Problem requirements: Go through the material below and count the lines containing the word "base". Give that number by itself.

Entries supplied:

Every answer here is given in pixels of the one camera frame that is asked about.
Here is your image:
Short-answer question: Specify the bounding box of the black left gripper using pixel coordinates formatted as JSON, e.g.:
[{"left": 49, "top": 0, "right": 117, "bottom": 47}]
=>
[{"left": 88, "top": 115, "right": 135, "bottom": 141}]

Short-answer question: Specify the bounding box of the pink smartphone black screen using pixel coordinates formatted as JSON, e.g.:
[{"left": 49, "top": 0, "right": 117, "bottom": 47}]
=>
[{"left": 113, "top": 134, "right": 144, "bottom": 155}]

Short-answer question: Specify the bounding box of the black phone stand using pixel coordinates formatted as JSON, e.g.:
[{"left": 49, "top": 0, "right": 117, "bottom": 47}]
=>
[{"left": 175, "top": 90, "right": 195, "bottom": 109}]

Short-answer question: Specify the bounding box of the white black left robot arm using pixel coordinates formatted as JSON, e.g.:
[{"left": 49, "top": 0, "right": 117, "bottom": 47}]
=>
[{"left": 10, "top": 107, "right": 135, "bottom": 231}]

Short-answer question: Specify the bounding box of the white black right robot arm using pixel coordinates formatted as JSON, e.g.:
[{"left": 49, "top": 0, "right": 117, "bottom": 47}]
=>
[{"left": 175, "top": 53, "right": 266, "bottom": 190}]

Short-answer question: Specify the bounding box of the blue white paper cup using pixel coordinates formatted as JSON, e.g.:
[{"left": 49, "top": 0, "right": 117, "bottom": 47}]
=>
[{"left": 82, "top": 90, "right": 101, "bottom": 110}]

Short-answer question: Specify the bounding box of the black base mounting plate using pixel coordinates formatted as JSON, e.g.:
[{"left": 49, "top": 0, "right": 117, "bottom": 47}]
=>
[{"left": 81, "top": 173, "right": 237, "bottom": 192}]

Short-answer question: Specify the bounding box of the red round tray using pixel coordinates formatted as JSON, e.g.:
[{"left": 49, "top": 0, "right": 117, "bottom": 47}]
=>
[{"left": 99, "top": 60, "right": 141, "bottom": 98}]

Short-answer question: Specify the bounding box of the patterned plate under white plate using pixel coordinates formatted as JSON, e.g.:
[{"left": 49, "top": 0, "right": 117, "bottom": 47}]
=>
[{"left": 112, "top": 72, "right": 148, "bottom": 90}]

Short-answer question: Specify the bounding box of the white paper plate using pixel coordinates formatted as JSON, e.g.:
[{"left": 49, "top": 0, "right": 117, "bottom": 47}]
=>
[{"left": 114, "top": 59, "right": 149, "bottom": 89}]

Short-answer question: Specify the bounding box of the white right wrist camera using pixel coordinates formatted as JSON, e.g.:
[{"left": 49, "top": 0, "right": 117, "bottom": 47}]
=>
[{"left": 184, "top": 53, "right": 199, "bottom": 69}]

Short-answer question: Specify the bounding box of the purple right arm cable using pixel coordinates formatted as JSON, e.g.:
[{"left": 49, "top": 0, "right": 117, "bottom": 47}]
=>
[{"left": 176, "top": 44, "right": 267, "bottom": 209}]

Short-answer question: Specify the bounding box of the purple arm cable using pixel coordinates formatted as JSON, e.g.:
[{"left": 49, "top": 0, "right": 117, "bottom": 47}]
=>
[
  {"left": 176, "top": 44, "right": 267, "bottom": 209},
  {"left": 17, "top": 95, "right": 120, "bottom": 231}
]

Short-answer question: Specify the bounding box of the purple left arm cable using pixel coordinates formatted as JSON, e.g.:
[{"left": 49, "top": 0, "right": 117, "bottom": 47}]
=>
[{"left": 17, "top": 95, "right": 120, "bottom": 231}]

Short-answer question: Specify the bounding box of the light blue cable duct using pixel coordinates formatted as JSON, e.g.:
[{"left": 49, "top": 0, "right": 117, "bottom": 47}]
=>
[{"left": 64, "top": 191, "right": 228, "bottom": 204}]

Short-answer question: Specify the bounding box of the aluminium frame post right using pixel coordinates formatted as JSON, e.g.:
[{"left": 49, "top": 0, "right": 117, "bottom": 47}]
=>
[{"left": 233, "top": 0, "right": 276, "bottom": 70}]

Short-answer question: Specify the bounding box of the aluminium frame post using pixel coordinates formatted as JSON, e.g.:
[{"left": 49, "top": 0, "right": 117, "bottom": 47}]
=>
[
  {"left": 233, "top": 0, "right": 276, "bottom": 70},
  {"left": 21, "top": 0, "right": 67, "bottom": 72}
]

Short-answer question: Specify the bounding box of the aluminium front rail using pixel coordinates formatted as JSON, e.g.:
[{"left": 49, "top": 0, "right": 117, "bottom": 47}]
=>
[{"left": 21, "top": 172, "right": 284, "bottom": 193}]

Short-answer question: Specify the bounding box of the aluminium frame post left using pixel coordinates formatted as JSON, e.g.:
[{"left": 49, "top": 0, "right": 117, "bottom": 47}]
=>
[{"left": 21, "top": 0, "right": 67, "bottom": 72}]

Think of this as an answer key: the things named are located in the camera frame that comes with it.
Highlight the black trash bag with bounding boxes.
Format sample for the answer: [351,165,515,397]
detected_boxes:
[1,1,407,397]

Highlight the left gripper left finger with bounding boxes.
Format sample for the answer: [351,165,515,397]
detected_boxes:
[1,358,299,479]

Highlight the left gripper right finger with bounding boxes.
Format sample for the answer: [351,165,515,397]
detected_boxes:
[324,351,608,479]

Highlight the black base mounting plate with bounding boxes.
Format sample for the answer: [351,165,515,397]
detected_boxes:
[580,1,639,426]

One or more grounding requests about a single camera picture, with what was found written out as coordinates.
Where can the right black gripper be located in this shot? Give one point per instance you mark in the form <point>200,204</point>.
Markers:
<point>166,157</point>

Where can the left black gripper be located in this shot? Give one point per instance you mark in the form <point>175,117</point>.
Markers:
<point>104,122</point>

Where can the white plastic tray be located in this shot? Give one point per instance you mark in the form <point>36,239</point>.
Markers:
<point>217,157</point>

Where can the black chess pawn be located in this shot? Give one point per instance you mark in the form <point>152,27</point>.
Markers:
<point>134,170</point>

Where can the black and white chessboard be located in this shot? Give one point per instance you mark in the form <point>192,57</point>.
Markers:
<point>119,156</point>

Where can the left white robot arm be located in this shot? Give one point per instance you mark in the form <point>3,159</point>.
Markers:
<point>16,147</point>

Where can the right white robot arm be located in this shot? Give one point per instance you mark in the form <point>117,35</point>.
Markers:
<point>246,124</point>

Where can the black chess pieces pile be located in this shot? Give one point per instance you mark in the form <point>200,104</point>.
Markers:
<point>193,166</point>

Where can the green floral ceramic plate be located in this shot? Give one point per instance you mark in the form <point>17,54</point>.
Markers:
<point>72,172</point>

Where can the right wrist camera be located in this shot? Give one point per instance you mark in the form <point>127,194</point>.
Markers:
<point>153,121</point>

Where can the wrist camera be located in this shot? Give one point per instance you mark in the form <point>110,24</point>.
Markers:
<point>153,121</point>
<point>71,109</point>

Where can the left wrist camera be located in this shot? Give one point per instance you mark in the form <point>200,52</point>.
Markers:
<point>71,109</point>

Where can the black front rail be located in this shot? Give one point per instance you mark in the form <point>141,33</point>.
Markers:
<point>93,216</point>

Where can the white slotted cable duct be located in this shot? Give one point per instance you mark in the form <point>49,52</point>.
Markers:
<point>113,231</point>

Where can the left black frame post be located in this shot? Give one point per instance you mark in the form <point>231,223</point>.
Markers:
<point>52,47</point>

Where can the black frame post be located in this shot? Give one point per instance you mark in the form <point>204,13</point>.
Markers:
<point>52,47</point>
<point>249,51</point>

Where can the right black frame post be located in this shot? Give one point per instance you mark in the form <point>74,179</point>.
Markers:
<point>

Response to the task: 2